Implementation of Abstract Factory, Factory Method and Adapter standards

3

I have read the following sentence:

  

AbstractFactory defines an interface for creating a family of related or dependent products without having to explicitly specify classes.

Consider the following adapter:

Adapter.php     

namespace Teste\Db;

use Teste\Db\Adapter\DbInterface;

class Adapter
{
    private $config = null;

    public function __construct(array $config)
    {
        $this->config = $config;
    }

    public function factory()
    {
        $db = $this->config['db'];

        $class = __NAMESPACE__ . '\Adapter\DbAdapter' . $db;

        return new $class($this->config);
    }
}

Notice that this class has the factory method that returns the instance of a new class as per the configuration file:

Config.ini

db = MySQL
dbname = fixeads
username = 'root'
passwd = 'root'
host = localhost
debug = true

I used the Factory Method pattern because it knows which class should be used only at run time of the script. Notice that in the configuration file there is a definition:

db = MySQL

With this the adapter will generate an instance of class DbAdapterMySQL (actually the class is of type DbInterface , see below):

<?php

namespace Teste\Db\Adapter;

use Teste\Util\Iterator\Collection;

class DbAdapterMySQL extends \PDO implements DbInterface
{
    public function __construct(array $config)
    {
        $dsn = "mysql:dbname={$config['dbname']};host={$config['host']}";
        parent::__construct($dsn, $config['username'], $config['passwd']);

        $this->setAttribute(self::ATTR_DEFAULT_FETCH_MODE, self::FETCH_ASSOC);
    }

    public function insert($table, array $fields)
    {
       //inserir
    }

    public function select($table, $cols = '*', $where = [])
    {
        //selecionar
    }

    public function getFields($table)
    {
        //descrição dos campos
    }
}

Notice that the class implements the interface DbInterface :

<?php

namespace Teste\Db\Adapter;

interface DbInterface
{
    public function __construct(array $config);
    public function select($table, $cols = '*', $where = null);
    public function insert($table, array $fields);
    public function getFields($table);
}

And to use everything I do the following:

$config = parse_ini_file(sprintf(__DIR__ . '%sconfig.ini', DIRECTORY_SEPARATOR));
$dbAdapter = new DbAdapter($config);
Mapper::$defaultAdapter = $dbAdapter->factory();

Can I say that I used the Adapter , Factory Method and Abstract Factory

  • The Adapter pattern because I used the DbAdapterMySQL class to build an application-compatible interface, so when switching from MySQL to MSSQL I just have to create a new DbAdapterMSSQL class and implement the respective methods.
  • The Factory Method default because I used the factory method of the Adapter class to return an instance of the class that should be used (at runtime) according to the project settings.
  • And here is my question, can I say that I used the Abstract Factory pattern? Since I've used the DbInterface interface to create a family of related products, which in this case is for handling the DBMS?

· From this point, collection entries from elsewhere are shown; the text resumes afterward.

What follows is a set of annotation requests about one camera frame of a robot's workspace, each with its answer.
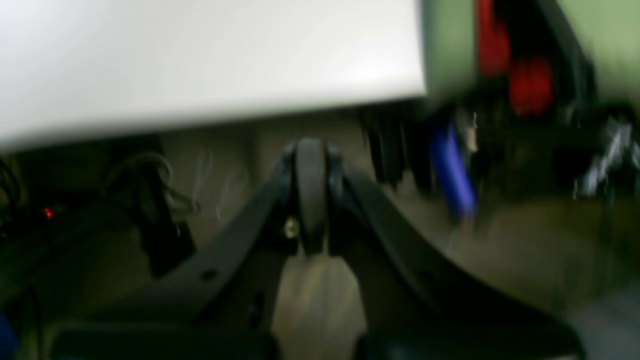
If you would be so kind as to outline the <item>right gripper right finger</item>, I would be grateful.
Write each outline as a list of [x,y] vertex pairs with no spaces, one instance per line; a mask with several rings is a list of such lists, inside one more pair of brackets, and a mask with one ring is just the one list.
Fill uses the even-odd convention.
[[355,360],[583,360],[565,322],[478,280],[432,246],[377,185],[327,147],[329,252],[358,282]]

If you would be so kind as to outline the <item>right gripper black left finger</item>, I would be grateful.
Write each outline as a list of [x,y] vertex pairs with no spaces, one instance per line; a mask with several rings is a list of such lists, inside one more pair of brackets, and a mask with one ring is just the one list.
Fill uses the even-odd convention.
[[323,251],[326,144],[302,138],[215,239],[147,287],[67,326],[53,360],[279,360],[282,270]]

If yes, then the Adapter class together with the DbInterface and DbAdapterMySQL classes are the implementation of the Abstract Factory pattern?

    
asked by anonymous 28.02.2017 / 21:43

1 answer

2

Hello, I'm not an expert in php, but I can understand your question well.

My first comment is that you are using abstract factory , I do not actually see you using it, as you mentioned:

  

Since I used the DbInterface interface to create a family of related products, which in this case is for handling the DBMS

Here we can see that you are not providing creation for an entire family of products. In fact, you are only in charge of providing the instance of a single product, in this case instances for the database.

We could consider a family for example if you had something of the sort:

<?php

 namespace Teste\Db\Adapter;

class Adapter
{
    private $config = null;

    public function __construct(array $config)
    {
       $this->config = $config;
    }

    public function factoryBancoRelacional()
    {
    }
    public function factoryBancoNaoRelacional()
    {
    }
}

Note the difference, you have a class responsible for returning different types of banks, which are incompatible with each other, but belong to the same family of Database Managers , different from the previous model where you have a class that will always return you an instance of a single product type, a relational database.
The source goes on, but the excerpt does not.